UserEleventyNine · 15/12/2020 11:24

So work has gone into it for years.

Yes. Prof. Sarah Gilbert, one of the co-creators of the Oxford vaccine, has been working on vaccines for years - Ebola, MERS. When the the genetic structure of Covid 19 became available, very early on, all she had to do was adapt her existing research to the new virus. This information isn't hard to find.

www.bbc.co.uk/news/uk-55043551

pinbinpin · 15/12/2020 11:30

So true. Some people are just gleefully hoping for terrible vaccine side effects even though they don't understand molecular biology, immunology, vaccine development (and it's long and largely successful history) or virology. It's bizarre. Don't get me wrong, I think the government are a joke and wouldn't trust them to manage my piggy bank, never mind this pandemic, but I understand risk and science and all this automatic mis-trust is very misplaced.

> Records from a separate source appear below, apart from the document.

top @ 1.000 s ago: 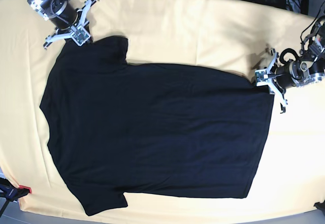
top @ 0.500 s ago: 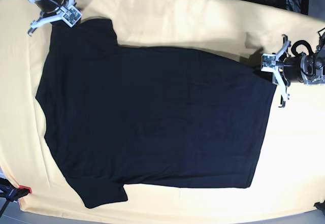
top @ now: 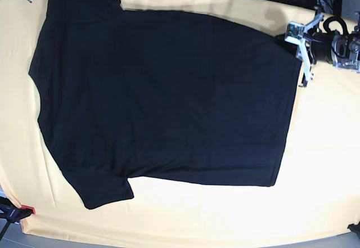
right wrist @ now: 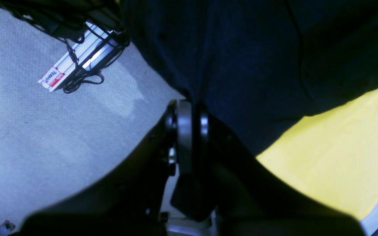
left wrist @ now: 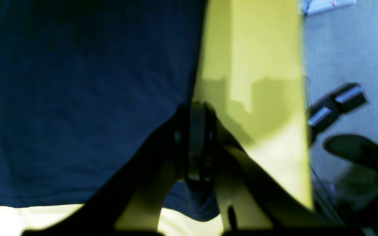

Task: Fold the T-shirt properly
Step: 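Lift and pull the grasped edge toward the robot with both grippers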

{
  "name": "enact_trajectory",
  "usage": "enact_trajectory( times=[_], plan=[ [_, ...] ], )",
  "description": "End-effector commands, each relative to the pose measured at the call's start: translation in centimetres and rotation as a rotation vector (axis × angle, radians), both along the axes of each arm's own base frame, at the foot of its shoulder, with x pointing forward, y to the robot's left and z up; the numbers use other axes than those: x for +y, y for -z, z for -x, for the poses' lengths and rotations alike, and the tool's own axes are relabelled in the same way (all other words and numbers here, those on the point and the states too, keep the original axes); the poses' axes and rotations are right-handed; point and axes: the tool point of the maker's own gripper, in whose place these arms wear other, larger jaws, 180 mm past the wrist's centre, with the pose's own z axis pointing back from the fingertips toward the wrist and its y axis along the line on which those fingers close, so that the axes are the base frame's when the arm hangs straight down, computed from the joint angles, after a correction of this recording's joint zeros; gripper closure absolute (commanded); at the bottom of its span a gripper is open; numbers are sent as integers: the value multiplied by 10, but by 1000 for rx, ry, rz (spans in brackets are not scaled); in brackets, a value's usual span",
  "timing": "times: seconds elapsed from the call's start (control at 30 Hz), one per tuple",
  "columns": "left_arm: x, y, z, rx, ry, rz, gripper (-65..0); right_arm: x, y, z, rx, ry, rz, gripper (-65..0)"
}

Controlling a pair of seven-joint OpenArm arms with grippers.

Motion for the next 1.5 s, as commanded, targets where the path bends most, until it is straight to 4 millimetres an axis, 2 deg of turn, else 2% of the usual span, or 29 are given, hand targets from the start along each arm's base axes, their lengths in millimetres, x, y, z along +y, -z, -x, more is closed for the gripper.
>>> enact_trajectory(
  times=[0.0, 0.13, 0.23, 0.33, 0.43, 0.53, 0.63, 0.67, 0.73, 0.93, 1.1, 1.27, 1.47],
  plan=[
    [1, -7, 2, -1, 13, -9, 0, 0, -3, 6, 15, -9, 3, 0],
    [-1, -2, 19, 25, 40, -47, 0, 0, -3, 7, 15, -7, 1, 0],
    [-4, -1, 18, 10, 50, -43, 0, 2, -8, -18, -80, 6, -13, 0],
    [-2, 3, 7, -58, 68, -78, 0, 2, -16, -56, -214, -6, -8, 0],
    [-9, -3, -35, -265, -32, -52, 0, 4, -29, -94, -334, -24, -20, 0],
    [-14, -18, -80, -456, -184, -6, 0, 5, -46, -127, -441, -69, -22, 0],
    [-19, -35, -121, -602, -354, 91, 0, 14, -67, -157, -565, -93, -72, 0],
    [-19, -37, -131, -628, -398, 118, 0, 20, -74, -165, -597, -93, -111, 0],
    [-19, -33, -141, -643, -460, 148, 0, 20, -69, -177, -597, -80, -164, 0],
    [-13, -4, -158, -627, -571, 158, 0, -5, -46, -217, -580, -12, -232, 0],
    [2, 0, -173, -711, -636, 148, 0, -27, -41, -245, -604, 43, -222, 0],
    [-2, -1, -172, -709, -626, 167, 0, -27, -51, -263, -637, 83, -293, 0],
    [-7, -1, -170, -699, -602, 184, 0, -21, -51, -263, -628, 56, -303, -13]
  ],
)
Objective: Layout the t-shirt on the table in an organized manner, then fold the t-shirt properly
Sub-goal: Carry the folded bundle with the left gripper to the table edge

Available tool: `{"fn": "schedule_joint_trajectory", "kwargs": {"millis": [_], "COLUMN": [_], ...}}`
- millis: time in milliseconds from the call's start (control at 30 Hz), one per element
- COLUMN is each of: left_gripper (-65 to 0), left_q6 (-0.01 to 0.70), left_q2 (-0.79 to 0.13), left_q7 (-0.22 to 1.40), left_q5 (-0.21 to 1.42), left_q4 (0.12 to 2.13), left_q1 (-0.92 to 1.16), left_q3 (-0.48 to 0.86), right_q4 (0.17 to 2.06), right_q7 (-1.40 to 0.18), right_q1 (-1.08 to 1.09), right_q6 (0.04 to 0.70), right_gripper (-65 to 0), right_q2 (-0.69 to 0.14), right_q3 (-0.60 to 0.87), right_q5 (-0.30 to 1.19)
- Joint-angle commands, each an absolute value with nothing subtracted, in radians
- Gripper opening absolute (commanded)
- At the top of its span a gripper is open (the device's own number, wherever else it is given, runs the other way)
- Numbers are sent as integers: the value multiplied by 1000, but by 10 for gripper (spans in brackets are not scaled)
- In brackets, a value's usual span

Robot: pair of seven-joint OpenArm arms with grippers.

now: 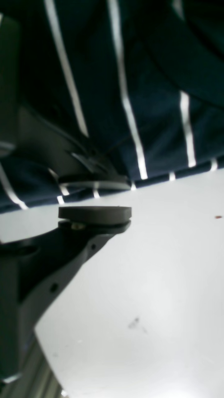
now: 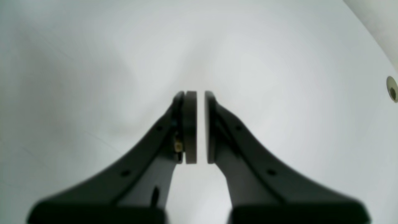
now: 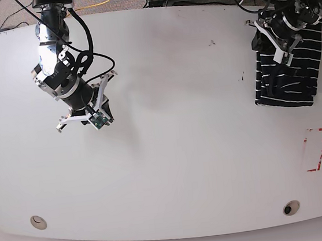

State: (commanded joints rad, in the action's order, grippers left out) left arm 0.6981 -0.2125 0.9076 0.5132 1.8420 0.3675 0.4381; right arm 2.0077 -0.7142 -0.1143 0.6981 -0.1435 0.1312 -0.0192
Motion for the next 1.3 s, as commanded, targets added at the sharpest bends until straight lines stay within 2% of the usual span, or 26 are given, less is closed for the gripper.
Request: {"fn": "schedule_joint_trajectory", "kwargs": {"millis": [200,333,567,700,933,1133,1300], "left_gripper": [-567,-568,-568,-565,-567,-568,-567], "left_q6": [698,698,556,493,492,565,576], "left_q2": [-131,-114,-116,-117,-117,-156,-182], "left_q7": [980,954,760,642,588,527,486], "left_q5": [510,509,498,403,251,246,245], "left_q4": [1931,1933,1926,1925,1758,1613,1495], "left_q1": [334,326,331,325,272,271,268], "left_q3": [441,469,475,472,470,490,539], "right_q4": [2009,2009,2006,2006,2006,2008,2009], "right_q7": [-714,-714,-714,-714,-714,-714,-714], "right_q1": [-114,-114,-130,-136,-139,-139,-154], "right_q6": [698,698,698,698,698,698,698], "right_gripper": [-615,-615,-615,-615,-615,-615,-615], "right_q2": [-143,-143,-143,-140,-137,-137,-137], "right_q3": [131,134,134,130,130,131,134], "right_q5": [-21,-22,-22,-19,-18,-18,-19]}}
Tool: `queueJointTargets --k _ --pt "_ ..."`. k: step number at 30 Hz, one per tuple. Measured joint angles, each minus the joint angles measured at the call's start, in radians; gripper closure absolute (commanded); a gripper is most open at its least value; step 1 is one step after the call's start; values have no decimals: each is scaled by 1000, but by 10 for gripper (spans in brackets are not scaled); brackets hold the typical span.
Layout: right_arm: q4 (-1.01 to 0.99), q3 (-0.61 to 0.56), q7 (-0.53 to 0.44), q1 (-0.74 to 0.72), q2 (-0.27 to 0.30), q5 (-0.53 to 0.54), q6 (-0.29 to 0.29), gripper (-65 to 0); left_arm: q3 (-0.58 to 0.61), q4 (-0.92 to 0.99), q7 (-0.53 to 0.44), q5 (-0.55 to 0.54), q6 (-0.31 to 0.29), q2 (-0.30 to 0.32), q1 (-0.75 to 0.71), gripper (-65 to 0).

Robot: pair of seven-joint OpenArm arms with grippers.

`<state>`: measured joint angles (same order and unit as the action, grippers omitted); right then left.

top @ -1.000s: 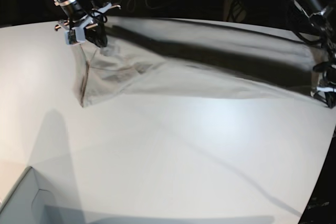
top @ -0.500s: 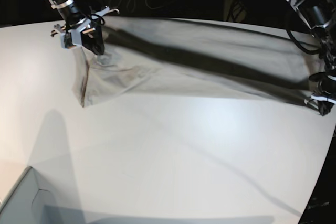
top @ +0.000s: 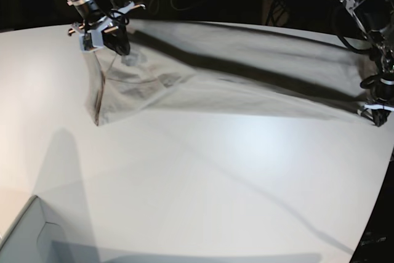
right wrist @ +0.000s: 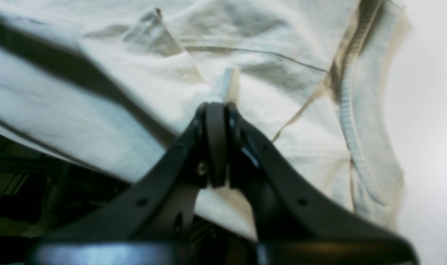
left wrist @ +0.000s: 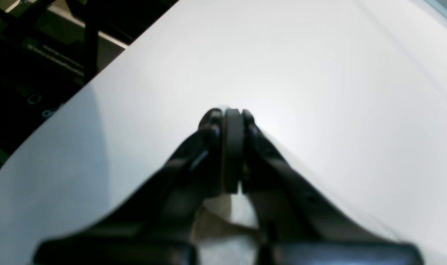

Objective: Layout the t-shirt on the table in an organized manner, then fold the t-shirt properly
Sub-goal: 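Lower the folded end onto the shirt with the left gripper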

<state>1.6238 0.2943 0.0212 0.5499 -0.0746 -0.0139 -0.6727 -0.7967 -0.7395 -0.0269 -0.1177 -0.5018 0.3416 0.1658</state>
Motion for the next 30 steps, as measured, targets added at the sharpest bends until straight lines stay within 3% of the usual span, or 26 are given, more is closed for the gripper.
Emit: queueJointTargets --k 4,11,19,23,30 --pt "2 1 -6 19 18 0 0 0 1 -1 -1 -3 -3 2 -39 0" --pt "87 -55 -183 146 27 0 0 0 0 0 -1 -3 1 -7 -69 0" --pt "98 -106 -220 202 30 -4 0 0 0 5 -1 0 0 -7 -69 0" --pt "8 -103 -225 165 33 -5 0 0 0 6 -1 0 1 -7 -69 0" --pt "-93 -104 -226 133 82 -4 -1 0 0 7 -7 -1 1 -14 -103 0"
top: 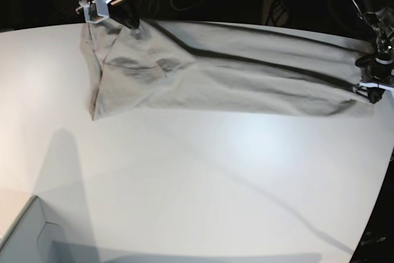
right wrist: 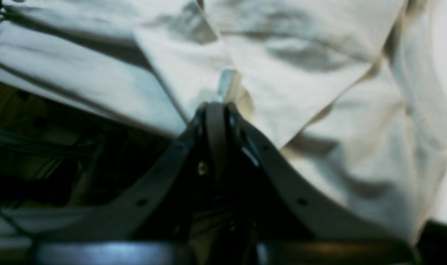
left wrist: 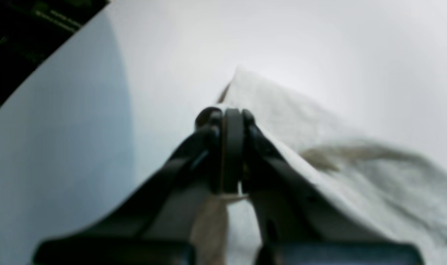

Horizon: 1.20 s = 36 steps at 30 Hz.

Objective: Layout the t-shirt on the table in an organized manner, then fold the t-shirt properly
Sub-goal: 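Lower the folded end onto the shirt with the left gripper, then draw both grippers apart to smooth the folded shirt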

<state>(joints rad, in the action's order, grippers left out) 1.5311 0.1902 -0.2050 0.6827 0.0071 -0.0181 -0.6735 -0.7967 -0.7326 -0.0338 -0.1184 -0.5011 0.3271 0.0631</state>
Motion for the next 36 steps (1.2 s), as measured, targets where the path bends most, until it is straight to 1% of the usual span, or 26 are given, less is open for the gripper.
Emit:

I'm starting to find it quite annoying as someone who is under 50 with no medical conditions and won't get the vaccine, ever probably, and so at some point will have to deal with the virus and long covid affects, which I really don't want (and am much more worried about than the chance of allergic reaction or serious side effect from a new vaccine).

pinbinpin · 15/12/2020 11:33

Work has gone into all vaccines, and other drug, development for years. Nothing happens in isolation in Science. Everything builds on the (peer-reviewed) latest scientific knowledge and understanding. Any lab scientists that have developed a vaccine will have been working in this field since university degree level.